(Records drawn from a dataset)
◇ ◇ ◇ ◇ ◇
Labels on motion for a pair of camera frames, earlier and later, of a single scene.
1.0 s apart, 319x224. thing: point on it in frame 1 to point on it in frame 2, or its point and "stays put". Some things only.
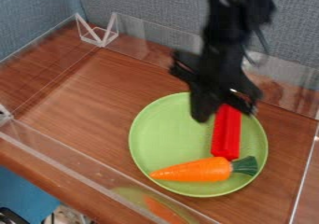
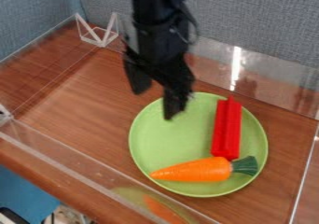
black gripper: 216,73 to 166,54
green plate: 168,137 stays put
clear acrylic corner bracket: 97,35 stays put
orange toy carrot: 209,170 stays put
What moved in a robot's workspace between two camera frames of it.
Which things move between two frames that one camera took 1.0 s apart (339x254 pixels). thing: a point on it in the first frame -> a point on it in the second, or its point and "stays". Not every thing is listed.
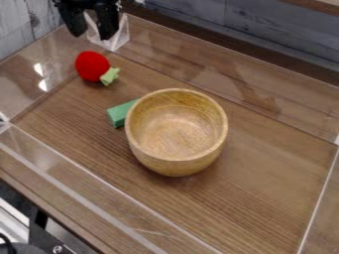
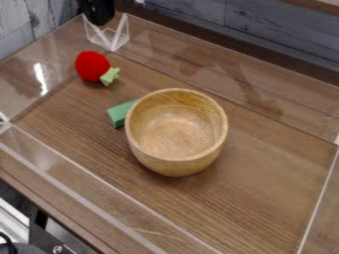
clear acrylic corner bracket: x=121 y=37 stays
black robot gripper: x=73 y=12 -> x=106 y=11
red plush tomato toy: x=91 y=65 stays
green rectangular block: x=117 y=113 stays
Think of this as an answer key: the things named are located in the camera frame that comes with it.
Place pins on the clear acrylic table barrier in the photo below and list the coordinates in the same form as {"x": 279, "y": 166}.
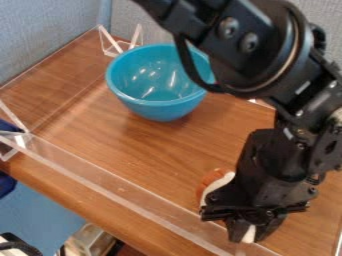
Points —
{"x": 125, "y": 172}

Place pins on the grey box under table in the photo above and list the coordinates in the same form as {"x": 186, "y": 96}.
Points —
{"x": 89, "y": 241}

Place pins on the toy mushroom brown cap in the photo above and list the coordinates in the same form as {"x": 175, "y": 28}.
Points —
{"x": 212, "y": 181}

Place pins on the blue plastic bowl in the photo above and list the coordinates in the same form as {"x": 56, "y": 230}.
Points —
{"x": 147, "y": 79}

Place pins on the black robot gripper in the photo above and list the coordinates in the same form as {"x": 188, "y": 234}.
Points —
{"x": 267, "y": 188}

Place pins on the black object at bottom left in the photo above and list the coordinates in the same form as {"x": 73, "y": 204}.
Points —
{"x": 12, "y": 246}

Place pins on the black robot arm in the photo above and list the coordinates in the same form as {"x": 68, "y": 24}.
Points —
{"x": 255, "y": 49}

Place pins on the dark blue cloth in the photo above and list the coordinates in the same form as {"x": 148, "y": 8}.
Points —
{"x": 7, "y": 180}

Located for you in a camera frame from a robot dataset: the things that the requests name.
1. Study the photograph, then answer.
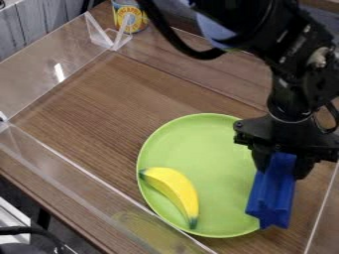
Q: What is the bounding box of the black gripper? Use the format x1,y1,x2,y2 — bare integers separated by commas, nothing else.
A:
233,115,339,181

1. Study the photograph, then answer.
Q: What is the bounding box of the blue star-shaped block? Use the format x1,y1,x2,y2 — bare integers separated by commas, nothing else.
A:
245,153,296,229

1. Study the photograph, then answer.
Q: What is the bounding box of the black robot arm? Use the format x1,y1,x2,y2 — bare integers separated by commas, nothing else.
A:
136,0,339,180

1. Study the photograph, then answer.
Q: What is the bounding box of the green plate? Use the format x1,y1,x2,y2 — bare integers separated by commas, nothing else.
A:
136,113,258,238

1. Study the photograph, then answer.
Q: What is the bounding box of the yellow toy banana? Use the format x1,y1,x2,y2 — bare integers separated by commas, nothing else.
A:
137,167,200,229

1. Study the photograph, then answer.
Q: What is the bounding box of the clear acrylic enclosure wall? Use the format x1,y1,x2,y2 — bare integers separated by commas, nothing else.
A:
0,18,339,254

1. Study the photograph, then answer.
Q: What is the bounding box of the black cable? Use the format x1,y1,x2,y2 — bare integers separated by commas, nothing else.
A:
0,225,65,254

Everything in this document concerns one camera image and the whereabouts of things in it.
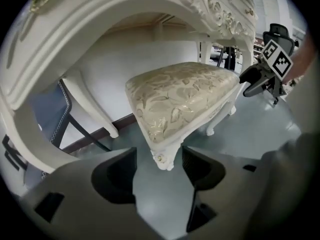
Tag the person's beige trousers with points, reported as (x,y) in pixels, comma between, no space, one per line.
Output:
(295,184)

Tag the black-framed chair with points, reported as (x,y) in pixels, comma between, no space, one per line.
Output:
(228,56)

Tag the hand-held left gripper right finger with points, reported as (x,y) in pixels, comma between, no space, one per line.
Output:
(230,196)

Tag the person's right forearm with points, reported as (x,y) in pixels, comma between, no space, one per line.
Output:
(302,61)

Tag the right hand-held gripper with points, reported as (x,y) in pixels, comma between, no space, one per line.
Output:
(277,59)

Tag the blue chair with black legs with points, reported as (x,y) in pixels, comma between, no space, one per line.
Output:
(50,114)

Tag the cream upholstered stool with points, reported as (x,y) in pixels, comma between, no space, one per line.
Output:
(180,94)

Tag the black office chair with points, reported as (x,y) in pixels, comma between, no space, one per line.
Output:
(277,31)

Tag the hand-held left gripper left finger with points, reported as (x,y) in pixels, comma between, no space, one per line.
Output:
(82,214)

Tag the white ornate dressing table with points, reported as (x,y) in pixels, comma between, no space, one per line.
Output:
(75,21)

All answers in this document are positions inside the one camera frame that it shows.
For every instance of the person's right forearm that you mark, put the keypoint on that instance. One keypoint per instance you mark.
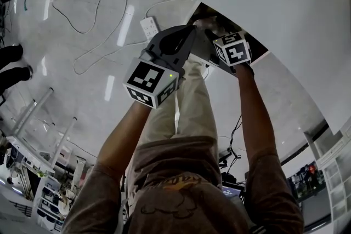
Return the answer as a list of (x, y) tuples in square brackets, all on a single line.
[(255, 117)]

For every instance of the lit computer monitor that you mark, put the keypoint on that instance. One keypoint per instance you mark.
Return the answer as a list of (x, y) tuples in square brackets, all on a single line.
[(231, 192)]

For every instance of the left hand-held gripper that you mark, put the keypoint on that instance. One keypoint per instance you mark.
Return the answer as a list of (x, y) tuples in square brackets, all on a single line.
[(149, 78)]

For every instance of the pale item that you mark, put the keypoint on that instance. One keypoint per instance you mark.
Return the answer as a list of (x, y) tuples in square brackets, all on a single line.
[(205, 23)]

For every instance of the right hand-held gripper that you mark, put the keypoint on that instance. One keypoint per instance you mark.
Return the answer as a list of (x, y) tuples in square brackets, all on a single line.
[(234, 53)]

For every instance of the person's beige trousers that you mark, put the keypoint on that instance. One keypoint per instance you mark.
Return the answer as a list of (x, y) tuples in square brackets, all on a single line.
[(192, 101)]

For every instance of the cluttered storage shelf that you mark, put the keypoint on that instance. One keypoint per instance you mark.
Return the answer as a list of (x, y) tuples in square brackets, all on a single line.
[(53, 200)]

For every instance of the white grid cabinet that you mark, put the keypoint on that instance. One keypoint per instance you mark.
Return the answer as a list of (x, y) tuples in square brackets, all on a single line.
[(336, 175)]

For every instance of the person's brown shirt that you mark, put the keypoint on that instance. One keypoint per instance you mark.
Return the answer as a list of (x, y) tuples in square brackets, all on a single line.
[(178, 189)]

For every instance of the white drawer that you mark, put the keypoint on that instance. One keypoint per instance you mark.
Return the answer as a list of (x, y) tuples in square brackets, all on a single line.
[(201, 46)]

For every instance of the white metal frame table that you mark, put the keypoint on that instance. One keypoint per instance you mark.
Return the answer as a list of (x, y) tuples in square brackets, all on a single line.
[(35, 109)]

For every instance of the person's left forearm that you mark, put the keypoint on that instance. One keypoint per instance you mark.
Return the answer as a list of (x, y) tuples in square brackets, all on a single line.
[(123, 137)]

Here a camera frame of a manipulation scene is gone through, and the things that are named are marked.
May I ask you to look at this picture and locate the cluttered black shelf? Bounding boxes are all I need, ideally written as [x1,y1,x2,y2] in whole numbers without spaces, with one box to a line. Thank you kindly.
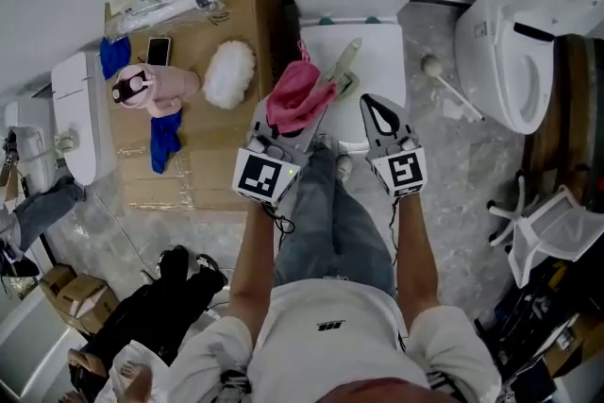
[473,259,604,394]

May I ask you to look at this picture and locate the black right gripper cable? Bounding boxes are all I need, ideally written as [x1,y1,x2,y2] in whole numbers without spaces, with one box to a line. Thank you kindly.
[388,197,403,266]

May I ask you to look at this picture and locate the white toilet with open seat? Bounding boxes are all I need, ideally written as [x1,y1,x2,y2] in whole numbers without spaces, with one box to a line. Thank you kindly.
[454,0,604,136]

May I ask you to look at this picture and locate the pale green toilet brush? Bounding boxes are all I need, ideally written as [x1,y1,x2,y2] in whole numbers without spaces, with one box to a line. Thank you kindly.
[320,37,363,87]
[52,128,82,155]

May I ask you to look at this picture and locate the person's left forearm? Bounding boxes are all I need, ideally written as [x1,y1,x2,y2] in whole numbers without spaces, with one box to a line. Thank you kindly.
[228,201,285,327]

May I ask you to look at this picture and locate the person's blue jeans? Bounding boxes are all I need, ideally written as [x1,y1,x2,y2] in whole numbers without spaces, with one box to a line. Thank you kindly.
[273,145,398,294]

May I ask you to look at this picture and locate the blue cloth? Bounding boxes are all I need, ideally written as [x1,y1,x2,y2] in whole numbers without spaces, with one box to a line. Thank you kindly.
[99,35,133,81]
[150,109,184,176]

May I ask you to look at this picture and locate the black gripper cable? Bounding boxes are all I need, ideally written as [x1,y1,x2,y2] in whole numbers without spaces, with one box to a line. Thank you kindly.
[388,197,403,266]
[263,202,296,252]

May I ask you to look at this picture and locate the large cardboard box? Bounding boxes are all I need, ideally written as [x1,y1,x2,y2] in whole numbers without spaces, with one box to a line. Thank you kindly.
[104,0,285,212]

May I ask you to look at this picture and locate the white paper scrap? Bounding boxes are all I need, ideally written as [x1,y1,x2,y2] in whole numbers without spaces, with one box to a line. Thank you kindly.
[443,98,466,120]

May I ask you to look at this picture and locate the brown wooden platform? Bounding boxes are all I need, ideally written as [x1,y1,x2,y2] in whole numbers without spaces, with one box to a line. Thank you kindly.
[520,32,604,214]

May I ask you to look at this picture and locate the white plastic chair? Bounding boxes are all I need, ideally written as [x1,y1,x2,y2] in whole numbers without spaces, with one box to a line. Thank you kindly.
[487,174,604,290]

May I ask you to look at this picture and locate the pink cloth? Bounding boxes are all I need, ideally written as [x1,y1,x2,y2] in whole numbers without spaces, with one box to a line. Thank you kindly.
[264,39,339,136]

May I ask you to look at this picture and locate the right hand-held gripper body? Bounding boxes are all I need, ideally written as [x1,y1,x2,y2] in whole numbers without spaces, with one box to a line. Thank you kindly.
[364,131,429,200]

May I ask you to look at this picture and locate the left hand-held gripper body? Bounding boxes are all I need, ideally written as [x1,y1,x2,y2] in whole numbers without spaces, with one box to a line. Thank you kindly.
[230,131,313,209]

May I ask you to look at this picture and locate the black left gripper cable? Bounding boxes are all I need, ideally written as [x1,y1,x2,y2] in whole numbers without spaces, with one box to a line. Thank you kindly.
[263,202,296,252]

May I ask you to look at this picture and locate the person's right forearm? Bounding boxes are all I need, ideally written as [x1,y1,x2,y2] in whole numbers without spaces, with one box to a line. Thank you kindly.
[393,194,444,327]

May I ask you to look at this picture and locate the small brown cardboard box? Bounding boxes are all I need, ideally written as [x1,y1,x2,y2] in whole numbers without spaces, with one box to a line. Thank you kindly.
[59,273,120,337]
[39,263,77,304]

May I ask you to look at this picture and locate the clear plastic package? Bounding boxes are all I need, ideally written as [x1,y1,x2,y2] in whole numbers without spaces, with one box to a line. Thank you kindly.
[112,0,226,35]

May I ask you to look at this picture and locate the pink tumbler with handle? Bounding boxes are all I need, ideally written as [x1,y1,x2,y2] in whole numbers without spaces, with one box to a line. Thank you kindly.
[111,63,202,118]

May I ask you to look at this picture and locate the white round-head brush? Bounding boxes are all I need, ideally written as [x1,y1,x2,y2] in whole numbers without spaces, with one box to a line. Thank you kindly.
[420,53,485,124]

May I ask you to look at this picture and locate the white fluffy duster head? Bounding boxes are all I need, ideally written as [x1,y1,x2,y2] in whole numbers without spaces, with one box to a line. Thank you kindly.
[203,40,258,111]

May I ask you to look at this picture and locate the person in white coat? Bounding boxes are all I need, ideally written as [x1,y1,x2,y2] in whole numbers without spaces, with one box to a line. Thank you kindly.
[164,277,504,403]

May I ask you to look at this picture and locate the black smartphone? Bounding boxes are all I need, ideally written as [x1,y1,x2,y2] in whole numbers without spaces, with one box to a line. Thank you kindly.
[145,36,172,67]

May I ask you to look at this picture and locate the white ceramic fixture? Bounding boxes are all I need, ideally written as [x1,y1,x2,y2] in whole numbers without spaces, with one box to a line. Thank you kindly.
[0,292,90,403]

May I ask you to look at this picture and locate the white toilet with flat lid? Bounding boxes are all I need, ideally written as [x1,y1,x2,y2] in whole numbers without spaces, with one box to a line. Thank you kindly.
[50,51,117,187]
◇ ◇ ◇ ◇ ◇
Bring together each line above where the string "finger" turns up.

WRITTEN SOLUTION:
Tag the hand-held left gripper right finger with points, reported as (x,y) in pixels, comma between, no space, one per line.
Tag the hand-held left gripper left finger with points, reported as (x,y) in pixels, comma between, no space, one per line.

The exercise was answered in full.